BEGIN

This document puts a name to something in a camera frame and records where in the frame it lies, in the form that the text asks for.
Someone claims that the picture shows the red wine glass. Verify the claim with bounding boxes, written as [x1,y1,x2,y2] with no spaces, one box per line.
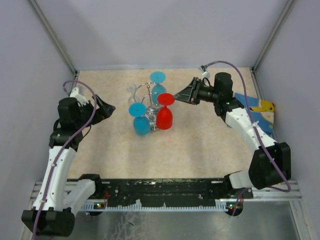
[156,93,175,130]

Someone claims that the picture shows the blue wine glass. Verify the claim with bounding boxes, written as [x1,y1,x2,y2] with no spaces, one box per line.
[128,102,151,136]
[149,71,167,104]

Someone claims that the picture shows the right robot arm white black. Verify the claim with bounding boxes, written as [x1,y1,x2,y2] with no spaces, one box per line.
[173,72,291,215]

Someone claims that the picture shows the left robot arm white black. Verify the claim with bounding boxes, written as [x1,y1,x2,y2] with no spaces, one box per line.
[21,87,116,237]

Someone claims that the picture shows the blue cartoon cloth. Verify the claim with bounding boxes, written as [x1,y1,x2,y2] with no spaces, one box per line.
[222,93,275,138]

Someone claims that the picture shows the chrome wire glass rack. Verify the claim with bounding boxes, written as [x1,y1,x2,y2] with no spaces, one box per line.
[133,82,163,133]

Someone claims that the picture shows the right aluminium corner post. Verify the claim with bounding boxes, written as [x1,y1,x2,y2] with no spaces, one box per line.
[251,0,296,73]

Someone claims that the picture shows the aluminium corner post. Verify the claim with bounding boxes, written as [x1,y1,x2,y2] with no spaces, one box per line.
[251,0,296,73]
[28,0,80,76]

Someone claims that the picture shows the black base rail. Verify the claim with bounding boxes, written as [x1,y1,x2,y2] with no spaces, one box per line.
[88,178,253,208]

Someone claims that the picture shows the left aluminium corner post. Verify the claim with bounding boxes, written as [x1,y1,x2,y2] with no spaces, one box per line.
[28,0,80,76]

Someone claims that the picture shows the white cable duct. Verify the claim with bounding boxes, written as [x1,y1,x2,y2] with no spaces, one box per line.
[79,201,235,212]

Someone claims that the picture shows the aluminium frame rail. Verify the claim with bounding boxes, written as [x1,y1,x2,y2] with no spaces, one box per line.
[29,181,303,202]

END

What is required =
Every entry above needs to be printed again exactly, with its pictures left out.

Response to this exercise =
This document puts a name to something in a camera frame and records where in the frame it lies, in the form that the text asks for.
Someone claims that the picture shows the red wine glass. Verify the claim with bounding boxes, written as [x1,y1,x2,y2] with no spaces, one box per line.
[156,93,175,130]

Someone claims that the picture shows the blue wine glass. Verify the claim with bounding boxes, written as [x1,y1,x2,y2] with no spaces, one box per line.
[128,102,151,136]
[149,71,167,104]

Someone claims that the picture shows the right robot arm white black. Verify the claim with bounding boxes, written as [x1,y1,x2,y2] with no spaces, one box per line.
[173,72,291,215]

Someone claims that the picture shows the left robot arm white black. Verify the claim with bounding boxes, written as [x1,y1,x2,y2] with no spaces, one box per line.
[21,87,116,237]

Someone claims that the picture shows the blue cartoon cloth. Verify the claim with bounding boxes, written as [x1,y1,x2,y2] with no spaces, one box per line.
[222,93,275,138]

Someone claims that the picture shows the chrome wire glass rack. Verify the claim with bounding boxes, written as [x1,y1,x2,y2] with no spaces, one box per line.
[133,82,163,133]

Someone claims that the picture shows the right aluminium corner post. Verify the claim with bounding boxes, written as [x1,y1,x2,y2] with no spaces, one box per line.
[251,0,296,73]

Someone claims that the picture shows the aluminium corner post. Verify the claim with bounding boxes, written as [x1,y1,x2,y2] with no spaces, one box per line.
[251,0,296,73]
[28,0,80,76]

Someone claims that the picture shows the black base rail. Verify the claim with bounding boxes, written as [x1,y1,x2,y2] with no spaces, one box per line.
[88,178,253,208]

Someone claims that the picture shows the left aluminium corner post. Verify the claim with bounding boxes, written as [x1,y1,x2,y2] with no spaces, one box per line.
[28,0,80,76]

Someone claims that the picture shows the white cable duct. Verify the claim with bounding boxes, written as [x1,y1,x2,y2] with no spaces, one box per line.
[79,201,235,212]

Someone claims that the picture shows the aluminium frame rail. Verify the claim with bounding boxes, written as [x1,y1,x2,y2] with no spaces, one box per line.
[29,181,303,202]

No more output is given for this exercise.